What this task involves: Copy every line of the following data that includes the string "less".

Input data:
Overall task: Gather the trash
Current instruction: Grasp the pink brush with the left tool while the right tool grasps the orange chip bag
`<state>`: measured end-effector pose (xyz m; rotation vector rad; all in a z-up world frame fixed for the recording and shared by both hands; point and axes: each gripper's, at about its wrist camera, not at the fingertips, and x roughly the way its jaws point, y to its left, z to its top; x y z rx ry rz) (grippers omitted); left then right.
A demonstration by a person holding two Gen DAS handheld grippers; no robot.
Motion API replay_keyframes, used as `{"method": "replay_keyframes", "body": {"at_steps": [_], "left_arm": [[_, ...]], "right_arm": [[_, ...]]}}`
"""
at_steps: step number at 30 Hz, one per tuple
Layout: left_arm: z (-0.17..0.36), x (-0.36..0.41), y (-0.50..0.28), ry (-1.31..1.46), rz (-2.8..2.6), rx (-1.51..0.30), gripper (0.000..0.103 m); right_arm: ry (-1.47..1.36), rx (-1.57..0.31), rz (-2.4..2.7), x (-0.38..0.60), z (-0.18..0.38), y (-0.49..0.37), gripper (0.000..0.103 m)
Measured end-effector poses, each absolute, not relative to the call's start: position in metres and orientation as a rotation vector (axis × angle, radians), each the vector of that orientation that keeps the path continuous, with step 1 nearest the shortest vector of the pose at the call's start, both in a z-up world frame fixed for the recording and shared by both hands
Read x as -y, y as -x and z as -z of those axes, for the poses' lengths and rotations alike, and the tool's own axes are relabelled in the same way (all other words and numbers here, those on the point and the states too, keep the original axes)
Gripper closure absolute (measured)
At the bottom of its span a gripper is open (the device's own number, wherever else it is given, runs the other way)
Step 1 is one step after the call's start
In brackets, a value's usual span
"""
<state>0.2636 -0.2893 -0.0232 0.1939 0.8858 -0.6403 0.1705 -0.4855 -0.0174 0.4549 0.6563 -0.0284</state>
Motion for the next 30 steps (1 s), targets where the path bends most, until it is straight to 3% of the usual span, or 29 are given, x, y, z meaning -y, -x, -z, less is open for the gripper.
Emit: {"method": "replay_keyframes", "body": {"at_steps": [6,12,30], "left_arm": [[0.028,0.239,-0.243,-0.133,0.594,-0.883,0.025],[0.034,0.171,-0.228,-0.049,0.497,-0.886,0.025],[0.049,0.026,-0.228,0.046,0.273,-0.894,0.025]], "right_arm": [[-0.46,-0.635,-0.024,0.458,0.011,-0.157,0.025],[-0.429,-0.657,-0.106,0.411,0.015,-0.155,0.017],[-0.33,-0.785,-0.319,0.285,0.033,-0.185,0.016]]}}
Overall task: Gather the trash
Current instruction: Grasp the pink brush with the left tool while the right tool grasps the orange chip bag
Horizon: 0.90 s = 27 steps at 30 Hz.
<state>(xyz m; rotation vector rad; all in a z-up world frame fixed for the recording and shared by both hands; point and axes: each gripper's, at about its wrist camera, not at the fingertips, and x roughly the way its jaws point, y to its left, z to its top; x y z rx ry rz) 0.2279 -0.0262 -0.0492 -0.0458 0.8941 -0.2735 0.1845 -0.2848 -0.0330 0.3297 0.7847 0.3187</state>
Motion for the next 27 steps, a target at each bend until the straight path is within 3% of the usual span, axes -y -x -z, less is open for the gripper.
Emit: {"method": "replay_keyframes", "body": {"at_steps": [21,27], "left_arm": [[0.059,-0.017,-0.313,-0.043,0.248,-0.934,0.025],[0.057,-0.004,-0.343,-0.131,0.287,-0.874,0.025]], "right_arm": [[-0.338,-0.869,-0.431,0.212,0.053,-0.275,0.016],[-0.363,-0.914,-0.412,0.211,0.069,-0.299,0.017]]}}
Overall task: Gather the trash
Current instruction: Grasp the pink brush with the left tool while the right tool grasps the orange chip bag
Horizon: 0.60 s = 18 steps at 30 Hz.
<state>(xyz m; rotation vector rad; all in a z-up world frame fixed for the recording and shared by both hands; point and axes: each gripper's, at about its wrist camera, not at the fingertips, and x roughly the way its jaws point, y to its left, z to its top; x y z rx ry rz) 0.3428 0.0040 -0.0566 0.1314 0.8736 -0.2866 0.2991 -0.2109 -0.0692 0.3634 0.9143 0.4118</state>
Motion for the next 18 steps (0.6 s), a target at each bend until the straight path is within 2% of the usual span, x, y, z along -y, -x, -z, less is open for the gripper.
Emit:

Exercise answer:
Motion for the next 30 steps (1 s), targets where the path bends most, until it is straight to 3% of the usual span, or 29 are given, x, y, z meaning -y, -x, -z, less is open for the gripper.
Motion for the next 27 steps, a target at each bend until the straight path is within 3% of the usual span, axes -y -x -z, less is open for the gripper.
Motion for the next 18 steps (0.6 s), a target at each bend until the straight path is within 2% of the usual span, x, y, z along -y, -x, -z, less is open for the gripper.

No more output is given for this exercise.